# Uniform¶

class paddle.fluid.layers.Uniform(low, high)[source]

Uniform distribution with low and high parameters.

Mathematical Details

The probability density function (pdf) is,

$pdf(x; a, b) = \frac{1}{Z}, \ a <=x <b$
$Z = b - a$

In the above equation:

• $$low = a$$,

• $$high = b$$,

• $$Z$$: is the normalizing constant.

The parameters low and high must be shaped in a way that supports broadcasting (e.g., high - low is a valid operation).

Parameters
• low (float|list|numpy.ndarray|Variable) – The lower boundary of uniform distribution.The data type is float32

• high (float|list|numpy.ndarray|Variable) – The higher boundary of uniform distribution.The data type is float32

Examples

import numpy as np

# Without broadcasting, a single uniform distribution [3, 4]:
u1 = Uniform(low=3.0, high=4.0)
# 2 distributions [1, 3], [2, 4]
u2 = Uniform(low=[1.0, 2.0],
high=[3.0, 4.0])
# 4 distributions
u3 = Uniform(low=[[1.0, 2.0],
[3.0, 4.0]],
high=[[1.5, 2.5],
[3.5, 4.5]])

u4 = Uniform(low=3.0, high=[5.0, 6.0, 7.0])

# Complete example
value_npdata = np.array([0.8], dtype="float32")
value_tensor = layers.create_tensor(dtype="float32")
layers.assign(value_npdata, value_tensor)

uniform = Uniform([0.], [2.])

sample = uniform.sample()
# a random tensor created by uniform distribution with shape: [2, 1]
entropy = uniform.entropy()
# [0.6931472] with shape: 
lp = uniform.log_prob(value_tensor)
# [-0.6931472] with shape: 

sample(shape, seed=0)

Generate samples of the specified shape.

Parameters
• shape (list) – 1D int32. Shape of the generated samples.

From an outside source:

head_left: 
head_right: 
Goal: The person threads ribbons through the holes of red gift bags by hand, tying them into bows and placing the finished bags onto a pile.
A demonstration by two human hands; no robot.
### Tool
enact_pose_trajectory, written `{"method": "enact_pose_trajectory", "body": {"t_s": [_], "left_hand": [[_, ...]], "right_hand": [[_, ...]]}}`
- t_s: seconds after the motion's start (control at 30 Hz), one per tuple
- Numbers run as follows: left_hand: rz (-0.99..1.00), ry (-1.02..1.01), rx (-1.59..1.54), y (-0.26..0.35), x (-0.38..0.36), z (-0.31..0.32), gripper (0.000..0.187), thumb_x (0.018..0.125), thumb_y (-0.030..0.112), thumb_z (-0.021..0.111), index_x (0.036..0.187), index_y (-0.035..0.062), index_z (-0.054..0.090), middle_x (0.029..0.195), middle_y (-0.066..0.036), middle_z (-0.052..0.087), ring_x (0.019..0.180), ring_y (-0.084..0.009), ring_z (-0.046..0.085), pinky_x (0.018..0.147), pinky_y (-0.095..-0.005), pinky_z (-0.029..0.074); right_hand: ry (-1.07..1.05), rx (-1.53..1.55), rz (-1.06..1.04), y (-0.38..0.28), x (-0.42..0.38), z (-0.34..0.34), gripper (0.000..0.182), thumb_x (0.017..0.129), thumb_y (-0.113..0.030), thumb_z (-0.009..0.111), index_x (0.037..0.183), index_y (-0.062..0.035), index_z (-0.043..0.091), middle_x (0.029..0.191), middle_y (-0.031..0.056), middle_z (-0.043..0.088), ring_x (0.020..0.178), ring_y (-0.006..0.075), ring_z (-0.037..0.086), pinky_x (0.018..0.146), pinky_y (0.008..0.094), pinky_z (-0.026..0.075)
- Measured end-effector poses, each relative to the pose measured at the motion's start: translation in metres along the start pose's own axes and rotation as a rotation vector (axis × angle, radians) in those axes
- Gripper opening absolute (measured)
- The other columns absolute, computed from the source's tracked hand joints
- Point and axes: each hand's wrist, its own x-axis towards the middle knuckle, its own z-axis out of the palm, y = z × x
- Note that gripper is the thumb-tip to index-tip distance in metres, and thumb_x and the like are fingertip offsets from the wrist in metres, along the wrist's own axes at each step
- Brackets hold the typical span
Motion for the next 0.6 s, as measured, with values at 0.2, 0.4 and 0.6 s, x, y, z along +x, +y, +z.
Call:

• seed (int) – Python integer number.

Returns

A tensor with prepended dimensions shape.The data type is float32.

Return type

Variable

log_prob(value)

Log probability density/mass function.

Parameters

value (Variable) – The input tensor.

Returns

log probability.The data type is same with value.

Return type

Variable

entropy()

Shannon entropy in nats.

Returns

Shannon entropy of uniform distribution.The data type is float32.

Return type

Variable

kl_divergence(other)

The KL-divergence between self distributions and other.